Me detuve para acostumbrar mis ojos a la oscuridad. Olía a mar, a cemento húmedo, sólo se oía el silbido sobrecogedor del viento a través de las rendijas. Sin ser muy consciente de cuanto hacía, comencé a subir las escaleras de madera, anchas, de casa antigua, desgastadas por el paso de los años. Sentía crujir los escalones bajo mi peso como si fueran entes vivos y protestasen ante la invasión. Seguí mi ascensión al primer piso, al segundo, despacio. Las puertas permanecían cerradas guardando celosamente sus secretos. En algunas, colgaba una imagen de metal sujeta con un clavo encima de la mirilla  acrecentando así la idea de destrucción y abandono, de algo pasado, muerto.

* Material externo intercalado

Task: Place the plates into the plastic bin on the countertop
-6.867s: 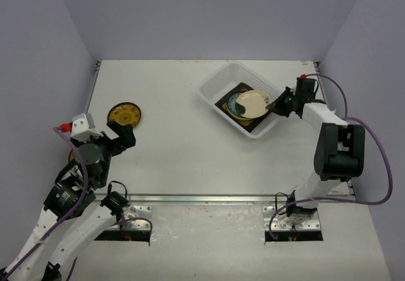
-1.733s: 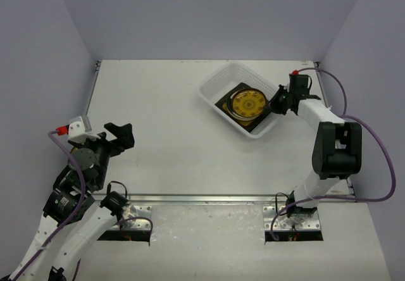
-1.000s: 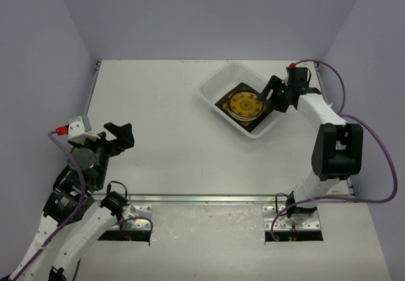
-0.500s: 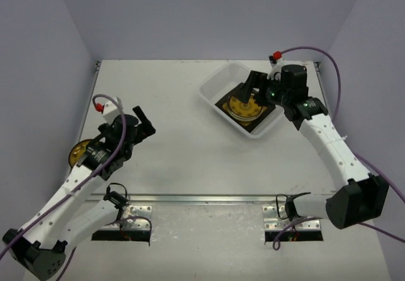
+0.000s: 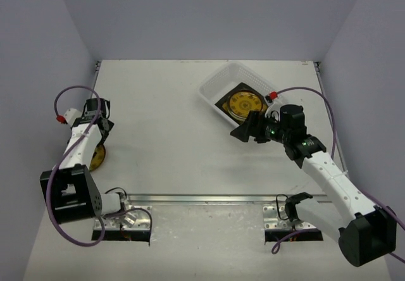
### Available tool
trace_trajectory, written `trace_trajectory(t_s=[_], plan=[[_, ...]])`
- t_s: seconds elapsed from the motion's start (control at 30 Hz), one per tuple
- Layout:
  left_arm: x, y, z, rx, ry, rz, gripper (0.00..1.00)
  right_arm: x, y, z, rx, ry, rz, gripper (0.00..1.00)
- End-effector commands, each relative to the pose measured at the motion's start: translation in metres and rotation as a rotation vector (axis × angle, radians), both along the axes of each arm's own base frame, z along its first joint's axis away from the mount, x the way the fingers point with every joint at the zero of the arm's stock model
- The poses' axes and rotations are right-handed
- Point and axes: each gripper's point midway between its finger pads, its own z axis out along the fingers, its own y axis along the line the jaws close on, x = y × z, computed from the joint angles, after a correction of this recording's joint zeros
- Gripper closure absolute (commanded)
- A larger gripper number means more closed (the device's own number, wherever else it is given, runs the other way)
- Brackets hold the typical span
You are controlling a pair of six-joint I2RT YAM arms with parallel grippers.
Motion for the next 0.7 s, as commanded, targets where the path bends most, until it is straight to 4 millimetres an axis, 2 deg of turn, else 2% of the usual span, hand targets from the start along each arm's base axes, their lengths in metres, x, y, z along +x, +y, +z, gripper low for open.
trace_trajectory(t_s=[0.0,0.23,0.27,0.47,0.6,0.67], plan=[[0.013,0.025,-0.013,0.007,0.064,0.132,0.00,-0.002,0.009,0.014,0.078,-0.068,0.035,0.01],[0.035,0.040,-0.037,0.005,0.229,0.221,0.00,-0.014,0.011,0.014,0.121,-0.059,0.051,0.01],[0.041,0.040,-0.046,-0.005,0.244,0.211,0.00,-0.016,0.011,0.015,0.121,-0.067,0.057,0.01],[0.043,0.041,-0.077,-0.022,0.314,0.226,0.00,-0.019,0.006,0.025,0.115,-0.095,0.037,0.01],[0.050,0.036,-0.089,-0.053,0.304,0.216,0.00,-0.022,0.006,0.025,0.134,-0.090,0.026,0.01],[0.043,0.034,-0.093,-0.055,0.323,0.234,0.00,-0.022,0.006,0.025,0.133,-0.088,0.026,0.01]])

Al fin llegué al tercer piso y miré hacia arriba. Sólo quedaba un corto tramo de escaleras; en el techo un lucero medio roto dejaba pasar la luz y parte de la lluvia que, mezclada con el polvo, formaba burbujitas de color ocre. Subí estremecida hasta la buhardilla donde yo había nacido hacía ya tanto tiempo... La puerta estaba comida por la carcoma y en algunos puntos los destrozos dejaban al aire unas muescas de madera al natural, sin pulir. Todo aquello me había pertenecido alguna vez. La acaricié con dulzura, como se acaricia a un niño o a un enfermo. Apreté mi mano sobre ella para sentir su contacto. Sí. Allí aún quedaba vida y calor de tiempos pasados, de derrotas y victorias, de tristezas, alegrías y también de amor. Al empujarla ligeramente,  se abrió con  un chirrido y una rata, asustada, escapó para esconderse en un agujero. Me sentí invidente en la oscuridad, cuando encendí el mechero, sólo divisé polvo y telarañas. “¿Qué hacía yo allí? -me pregunté-.  Miré alrededor abarcando una visión general de la estancia. Rememoré la figura de mis padres jóvenes, esperanzados, con hijos pequeños, felices en aquel lugar. Luego,  la marcha impuesta, para siempre.